=== WHAT TO WORK ON ===
Among the entries below, please show each line that carries the word "base".

Segment Start: EXTRACTED MATERIAL

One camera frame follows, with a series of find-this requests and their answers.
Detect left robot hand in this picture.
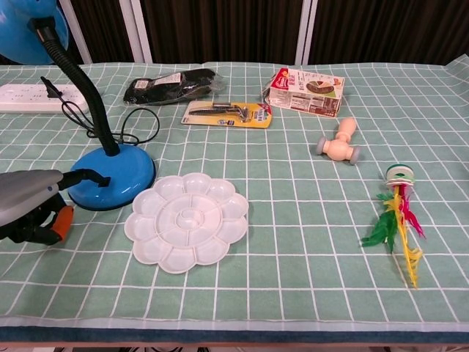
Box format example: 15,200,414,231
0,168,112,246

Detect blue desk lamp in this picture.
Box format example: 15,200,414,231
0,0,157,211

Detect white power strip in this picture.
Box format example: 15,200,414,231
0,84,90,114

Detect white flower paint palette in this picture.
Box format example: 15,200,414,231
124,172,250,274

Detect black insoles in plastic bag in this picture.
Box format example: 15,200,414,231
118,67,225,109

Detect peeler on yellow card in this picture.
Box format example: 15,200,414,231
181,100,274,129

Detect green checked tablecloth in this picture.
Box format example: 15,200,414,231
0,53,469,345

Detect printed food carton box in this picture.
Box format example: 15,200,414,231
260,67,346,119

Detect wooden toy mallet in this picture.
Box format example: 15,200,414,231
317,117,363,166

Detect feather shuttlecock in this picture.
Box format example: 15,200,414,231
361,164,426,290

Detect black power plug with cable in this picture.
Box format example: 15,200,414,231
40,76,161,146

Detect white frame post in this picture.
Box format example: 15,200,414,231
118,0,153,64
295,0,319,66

Segment End: EXTRACTED MATERIAL
Segment Start: EXTRACTED MATERIAL

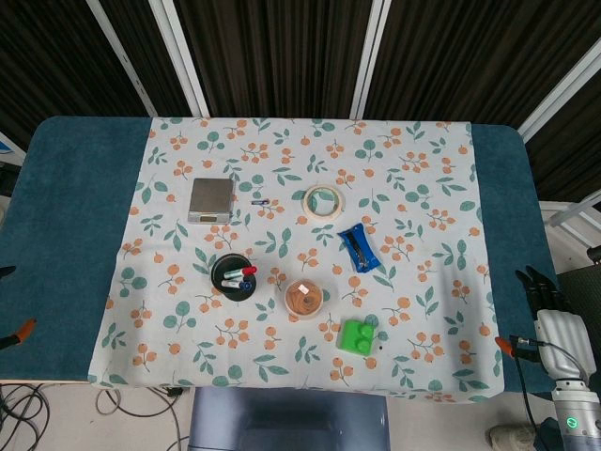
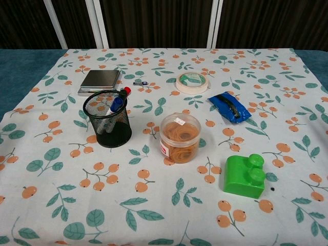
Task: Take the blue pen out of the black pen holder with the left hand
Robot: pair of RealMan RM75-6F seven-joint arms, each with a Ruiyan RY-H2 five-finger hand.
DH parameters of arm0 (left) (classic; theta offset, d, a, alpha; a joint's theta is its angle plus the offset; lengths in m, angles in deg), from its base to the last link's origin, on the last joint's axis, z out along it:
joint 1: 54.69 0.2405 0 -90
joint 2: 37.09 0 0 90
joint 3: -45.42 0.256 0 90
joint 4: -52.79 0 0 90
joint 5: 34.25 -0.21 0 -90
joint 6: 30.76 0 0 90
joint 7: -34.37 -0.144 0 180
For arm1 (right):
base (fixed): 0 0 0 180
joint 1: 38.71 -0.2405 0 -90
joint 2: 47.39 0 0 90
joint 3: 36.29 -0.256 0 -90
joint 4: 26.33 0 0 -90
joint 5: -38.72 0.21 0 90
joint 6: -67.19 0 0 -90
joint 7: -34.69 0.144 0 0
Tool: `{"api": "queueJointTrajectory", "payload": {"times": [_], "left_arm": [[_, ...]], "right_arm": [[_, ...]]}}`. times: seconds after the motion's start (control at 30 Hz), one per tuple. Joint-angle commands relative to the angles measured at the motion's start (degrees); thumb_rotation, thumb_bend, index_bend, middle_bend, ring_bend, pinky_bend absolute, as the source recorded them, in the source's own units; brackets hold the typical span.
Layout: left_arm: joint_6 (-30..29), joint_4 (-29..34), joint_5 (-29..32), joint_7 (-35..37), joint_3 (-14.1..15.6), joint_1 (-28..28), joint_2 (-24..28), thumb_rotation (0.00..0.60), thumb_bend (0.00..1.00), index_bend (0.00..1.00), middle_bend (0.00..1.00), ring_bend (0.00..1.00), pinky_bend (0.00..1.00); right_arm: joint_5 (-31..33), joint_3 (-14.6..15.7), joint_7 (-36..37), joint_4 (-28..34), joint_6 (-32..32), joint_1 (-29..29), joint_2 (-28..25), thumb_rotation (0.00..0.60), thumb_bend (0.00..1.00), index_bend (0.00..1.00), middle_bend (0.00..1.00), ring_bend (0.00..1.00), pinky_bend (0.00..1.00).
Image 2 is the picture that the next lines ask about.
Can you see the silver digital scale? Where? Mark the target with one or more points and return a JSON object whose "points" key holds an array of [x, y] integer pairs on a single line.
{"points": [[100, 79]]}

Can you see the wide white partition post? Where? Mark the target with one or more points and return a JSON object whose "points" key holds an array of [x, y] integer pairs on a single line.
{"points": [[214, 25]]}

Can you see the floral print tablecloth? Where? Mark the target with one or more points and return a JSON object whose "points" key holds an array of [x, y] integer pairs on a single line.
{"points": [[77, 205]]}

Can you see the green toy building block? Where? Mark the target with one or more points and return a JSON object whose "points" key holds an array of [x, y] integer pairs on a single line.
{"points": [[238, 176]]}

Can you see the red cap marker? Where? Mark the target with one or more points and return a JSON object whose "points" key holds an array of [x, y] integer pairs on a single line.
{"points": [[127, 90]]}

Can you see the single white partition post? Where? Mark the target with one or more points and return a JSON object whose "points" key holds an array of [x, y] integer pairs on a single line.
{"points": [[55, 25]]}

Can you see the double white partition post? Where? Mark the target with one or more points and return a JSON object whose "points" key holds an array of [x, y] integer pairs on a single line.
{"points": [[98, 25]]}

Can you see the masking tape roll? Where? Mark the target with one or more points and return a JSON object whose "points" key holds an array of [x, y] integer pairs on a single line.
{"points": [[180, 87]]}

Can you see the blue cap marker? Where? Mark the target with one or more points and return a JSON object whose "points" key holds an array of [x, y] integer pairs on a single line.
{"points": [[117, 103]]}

Segment End: EXTRACTED MATERIAL

=== RESPONSE ===
DH parameters of arm0 (left) (classic; theta offset, d, a, alpha; a joint's theta is its angle plus the offset; lengths in m, angles in deg), from its base to the last link's origin, on the last joint's axis, z out along it:
base (fixed): 0 0 0 180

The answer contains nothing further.